- [EXERCISE]: Repeat every entry word for word; omit all pictures.

[Data extracted from a collection]
BEGIN
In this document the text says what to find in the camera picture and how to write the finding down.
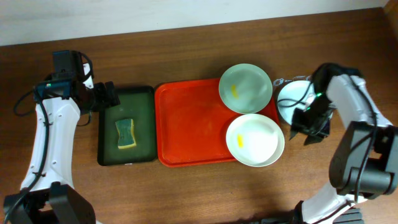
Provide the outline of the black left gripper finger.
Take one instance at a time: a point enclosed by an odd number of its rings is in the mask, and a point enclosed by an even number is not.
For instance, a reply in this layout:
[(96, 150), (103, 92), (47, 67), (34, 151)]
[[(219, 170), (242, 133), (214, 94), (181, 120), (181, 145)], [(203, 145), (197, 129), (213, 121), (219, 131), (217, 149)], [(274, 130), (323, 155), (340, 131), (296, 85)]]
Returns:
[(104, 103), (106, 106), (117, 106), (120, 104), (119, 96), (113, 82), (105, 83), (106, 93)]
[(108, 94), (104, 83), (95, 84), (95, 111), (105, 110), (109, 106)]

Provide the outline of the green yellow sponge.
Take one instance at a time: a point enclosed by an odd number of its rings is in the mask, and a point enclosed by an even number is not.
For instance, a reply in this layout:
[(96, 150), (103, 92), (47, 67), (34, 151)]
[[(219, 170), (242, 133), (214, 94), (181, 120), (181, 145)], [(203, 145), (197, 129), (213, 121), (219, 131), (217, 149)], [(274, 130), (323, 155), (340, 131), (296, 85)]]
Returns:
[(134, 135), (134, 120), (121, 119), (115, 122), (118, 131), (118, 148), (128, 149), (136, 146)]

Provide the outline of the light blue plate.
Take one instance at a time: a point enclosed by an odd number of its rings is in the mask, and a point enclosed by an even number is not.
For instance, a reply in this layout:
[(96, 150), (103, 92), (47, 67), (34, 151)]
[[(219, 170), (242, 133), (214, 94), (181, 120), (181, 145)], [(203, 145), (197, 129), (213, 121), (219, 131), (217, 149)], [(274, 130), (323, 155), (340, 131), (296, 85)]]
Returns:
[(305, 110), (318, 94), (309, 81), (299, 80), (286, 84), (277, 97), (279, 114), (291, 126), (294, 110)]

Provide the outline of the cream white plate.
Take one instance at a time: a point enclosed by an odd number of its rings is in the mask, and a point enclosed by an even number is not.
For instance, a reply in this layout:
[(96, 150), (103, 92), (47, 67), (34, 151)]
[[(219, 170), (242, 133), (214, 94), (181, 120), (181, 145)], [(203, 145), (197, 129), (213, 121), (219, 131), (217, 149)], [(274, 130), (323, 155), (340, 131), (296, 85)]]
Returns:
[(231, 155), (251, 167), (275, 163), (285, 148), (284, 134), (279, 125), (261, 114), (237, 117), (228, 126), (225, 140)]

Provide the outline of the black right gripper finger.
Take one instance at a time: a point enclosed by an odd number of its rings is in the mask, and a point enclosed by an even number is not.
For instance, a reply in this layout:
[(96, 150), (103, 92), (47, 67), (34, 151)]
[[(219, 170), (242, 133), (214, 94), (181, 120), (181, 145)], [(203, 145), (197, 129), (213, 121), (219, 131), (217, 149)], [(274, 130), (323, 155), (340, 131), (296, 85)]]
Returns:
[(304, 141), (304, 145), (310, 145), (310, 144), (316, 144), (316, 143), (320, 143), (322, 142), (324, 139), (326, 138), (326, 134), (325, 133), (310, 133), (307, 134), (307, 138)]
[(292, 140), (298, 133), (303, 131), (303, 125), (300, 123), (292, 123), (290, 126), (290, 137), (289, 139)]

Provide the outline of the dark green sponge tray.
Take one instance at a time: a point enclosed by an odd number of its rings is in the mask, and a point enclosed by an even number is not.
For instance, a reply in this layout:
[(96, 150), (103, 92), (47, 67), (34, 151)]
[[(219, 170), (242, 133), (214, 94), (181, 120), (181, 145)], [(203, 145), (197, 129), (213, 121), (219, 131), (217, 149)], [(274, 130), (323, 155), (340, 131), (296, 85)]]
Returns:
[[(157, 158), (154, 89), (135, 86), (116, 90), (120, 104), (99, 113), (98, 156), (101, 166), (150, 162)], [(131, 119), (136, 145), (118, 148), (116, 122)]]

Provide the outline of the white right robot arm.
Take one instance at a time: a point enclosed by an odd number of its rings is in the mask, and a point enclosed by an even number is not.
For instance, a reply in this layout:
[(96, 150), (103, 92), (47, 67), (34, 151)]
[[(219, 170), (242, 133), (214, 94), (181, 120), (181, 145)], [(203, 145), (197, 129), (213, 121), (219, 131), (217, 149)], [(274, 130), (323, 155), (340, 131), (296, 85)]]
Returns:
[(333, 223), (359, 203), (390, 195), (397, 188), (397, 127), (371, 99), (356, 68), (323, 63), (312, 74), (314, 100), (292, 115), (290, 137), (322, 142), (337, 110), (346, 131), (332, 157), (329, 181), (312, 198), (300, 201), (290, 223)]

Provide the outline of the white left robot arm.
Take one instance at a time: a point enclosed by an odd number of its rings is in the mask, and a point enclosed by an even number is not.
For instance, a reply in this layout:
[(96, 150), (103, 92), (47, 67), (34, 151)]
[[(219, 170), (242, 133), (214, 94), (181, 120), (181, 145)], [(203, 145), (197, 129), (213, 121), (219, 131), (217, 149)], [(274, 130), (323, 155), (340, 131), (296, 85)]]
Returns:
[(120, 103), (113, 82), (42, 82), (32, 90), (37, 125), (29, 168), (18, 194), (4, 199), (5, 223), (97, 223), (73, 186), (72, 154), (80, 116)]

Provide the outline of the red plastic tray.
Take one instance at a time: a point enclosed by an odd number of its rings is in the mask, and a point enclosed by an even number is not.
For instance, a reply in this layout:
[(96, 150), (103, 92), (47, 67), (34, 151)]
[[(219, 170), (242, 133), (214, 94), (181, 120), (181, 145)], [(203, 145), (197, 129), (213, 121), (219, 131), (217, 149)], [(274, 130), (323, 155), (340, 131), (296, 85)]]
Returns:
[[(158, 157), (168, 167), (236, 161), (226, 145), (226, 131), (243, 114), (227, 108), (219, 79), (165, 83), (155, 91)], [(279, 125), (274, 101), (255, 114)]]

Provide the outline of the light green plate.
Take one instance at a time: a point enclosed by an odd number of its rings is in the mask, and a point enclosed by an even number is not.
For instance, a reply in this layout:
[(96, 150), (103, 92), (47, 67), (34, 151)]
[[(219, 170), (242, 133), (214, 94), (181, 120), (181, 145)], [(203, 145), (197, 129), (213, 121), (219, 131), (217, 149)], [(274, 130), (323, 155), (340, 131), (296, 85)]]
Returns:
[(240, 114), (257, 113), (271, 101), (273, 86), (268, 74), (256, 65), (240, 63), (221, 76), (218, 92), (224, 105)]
END
- [ANSWER TO THIS TASK]:
In this document the text says what to find in the camera picture and how to write the finding down.
Provide the outline of the black left gripper finger.
Take one instance at a time: a point enclosed by an odd number of its rings is in the mask, and a point enclosed by an even number is not.
For instance, a reply in this layout:
[(96, 150), (103, 92), (47, 67), (34, 151)]
[[(219, 170), (242, 133), (214, 94), (181, 120), (181, 145)], [(203, 145), (197, 129), (213, 121), (219, 131), (217, 149)], [(274, 130), (323, 155), (340, 131), (296, 85)]]
Returns:
[(104, 103), (106, 106), (117, 106), (120, 104), (119, 96), (113, 82), (105, 83), (106, 93)]
[(108, 94), (104, 83), (95, 84), (95, 111), (105, 110), (109, 106)]

Provide the outline of the green yellow sponge.
Take one instance at a time: a point enclosed by an odd number of its rings is in the mask, and a point enclosed by an even number is not.
For instance, a reply in this layout:
[(96, 150), (103, 92), (47, 67), (34, 151)]
[[(219, 170), (242, 133), (214, 94), (181, 120), (181, 145)], [(203, 145), (197, 129), (213, 121), (219, 131), (217, 149)], [(274, 130), (323, 155), (340, 131), (296, 85)]]
Returns:
[(134, 135), (134, 120), (121, 119), (115, 122), (118, 131), (118, 148), (128, 149), (136, 146)]

Provide the outline of the light blue plate.
Take one instance at a time: a point enclosed by an odd number of its rings is in the mask, and a point enclosed by an even number is not.
For instance, a reply in this layout:
[(96, 150), (103, 92), (47, 67), (34, 151)]
[[(219, 170), (242, 133), (214, 94), (181, 120), (181, 145)], [(203, 145), (197, 129), (213, 121), (219, 131), (217, 149)], [(274, 130), (323, 155), (340, 131), (296, 85)]]
Returns:
[(305, 110), (318, 94), (309, 81), (299, 80), (286, 84), (277, 97), (279, 114), (291, 126), (294, 110)]

Provide the outline of the cream white plate.
Take one instance at a time: a point enclosed by an odd number of its rings is in the mask, and a point enclosed by an even number is not.
For instance, a reply in this layout:
[(96, 150), (103, 92), (47, 67), (34, 151)]
[[(219, 170), (242, 133), (214, 94), (181, 120), (181, 145)], [(203, 145), (197, 129), (213, 121), (219, 131), (217, 149)], [(274, 130), (323, 155), (340, 131), (296, 85)]]
Returns:
[(231, 155), (251, 167), (275, 163), (285, 148), (284, 134), (279, 125), (261, 114), (237, 117), (228, 126), (225, 140)]

Provide the outline of the black right gripper finger.
Take one instance at a time: a point enclosed by an odd number of its rings is in the mask, and a point enclosed by an even number is not.
For instance, a reply in this layout:
[(96, 150), (103, 92), (47, 67), (34, 151)]
[[(219, 170), (242, 133), (214, 94), (181, 120), (181, 145)], [(203, 145), (197, 129), (213, 121), (219, 131), (217, 149)], [(274, 130), (323, 155), (340, 131), (296, 85)]]
Returns:
[(304, 141), (304, 145), (310, 145), (310, 144), (316, 144), (316, 143), (320, 143), (322, 142), (324, 139), (326, 138), (326, 134), (325, 133), (310, 133), (307, 134), (307, 138)]
[(292, 140), (298, 133), (303, 131), (303, 125), (300, 123), (292, 123), (290, 126), (290, 137), (289, 139)]

Provide the outline of the dark green sponge tray.
Take one instance at a time: a point enclosed by an odd number of its rings is in the mask, and a point enclosed by an even number is not.
For instance, a reply in this layout:
[(96, 150), (103, 92), (47, 67), (34, 151)]
[[(219, 170), (242, 133), (214, 94), (181, 120), (181, 145)], [(203, 145), (197, 129), (213, 121), (219, 131), (217, 149)], [(274, 130), (323, 155), (340, 131), (296, 85)]]
Returns:
[[(157, 158), (154, 89), (135, 86), (116, 90), (120, 104), (99, 113), (98, 156), (101, 166), (150, 162)], [(131, 119), (136, 145), (118, 148), (116, 122)]]

Provide the outline of the white right robot arm.
Take one instance at a time: a point enclosed by an odd number of its rings is in the mask, and a point enclosed by an even number is not.
For instance, a reply in this layout:
[(96, 150), (103, 92), (47, 67), (34, 151)]
[[(219, 170), (242, 133), (214, 94), (181, 120), (181, 145)], [(203, 145), (197, 129), (213, 121), (219, 131), (217, 149)], [(274, 130), (323, 155), (340, 131), (296, 85)]]
Returns:
[(333, 223), (359, 203), (390, 195), (397, 188), (397, 127), (371, 99), (356, 68), (323, 63), (312, 74), (314, 100), (292, 115), (290, 137), (322, 142), (337, 110), (346, 131), (332, 157), (329, 181), (312, 198), (300, 201), (290, 223)]

Provide the outline of the white left robot arm.
Take one instance at a time: a point enclosed by an odd number of its rings is in the mask, and a point enclosed by an even number is not.
For instance, a reply in this layout:
[(96, 150), (103, 92), (47, 67), (34, 151)]
[[(219, 170), (242, 133), (214, 94), (181, 120), (181, 145)], [(203, 145), (197, 129), (213, 121), (219, 131), (217, 149)], [(274, 130), (323, 155), (340, 131), (296, 85)]]
Returns:
[(120, 103), (113, 82), (42, 82), (32, 90), (37, 125), (29, 168), (18, 194), (4, 199), (5, 223), (97, 223), (73, 186), (72, 154), (80, 116)]

Provide the outline of the red plastic tray.
Take one instance at a time: a point enclosed by an odd number of its rings is in the mask, and a point enclosed by an even number is not.
For instance, a reply in this layout:
[(96, 150), (103, 92), (47, 67), (34, 151)]
[[(219, 170), (242, 133), (214, 94), (181, 120), (181, 145)], [(203, 145), (197, 129), (213, 121), (219, 131), (217, 149)], [(274, 130), (323, 155), (340, 131), (296, 85)]]
Returns:
[[(158, 157), (168, 167), (236, 161), (226, 145), (226, 131), (243, 114), (227, 108), (219, 79), (165, 83), (155, 91)], [(279, 125), (274, 101), (255, 114)]]

Provide the outline of the light green plate.
Take one instance at a time: a point enclosed by an odd number of its rings is in the mask, and a point enclosed by an even number is not.
For instance, a reply in this layout:
[(96, 150), (103, 92), (47, 67), (34, 151)]
[[(219, 170), (242, 133), (214, 94), (181, 120), (181, 145)], [(203, 145), (197, 129), (213, 121), (219, 131), (217, 149)], [(274, 130), (323, 155), (340, 131), (296, 85)]]
Returns:
[(240, 114), (257, 113), (271, 101), (273, 86), (268, 74), (256, 65), (240, 63), (221, 76), (218, 92), (224, 105)]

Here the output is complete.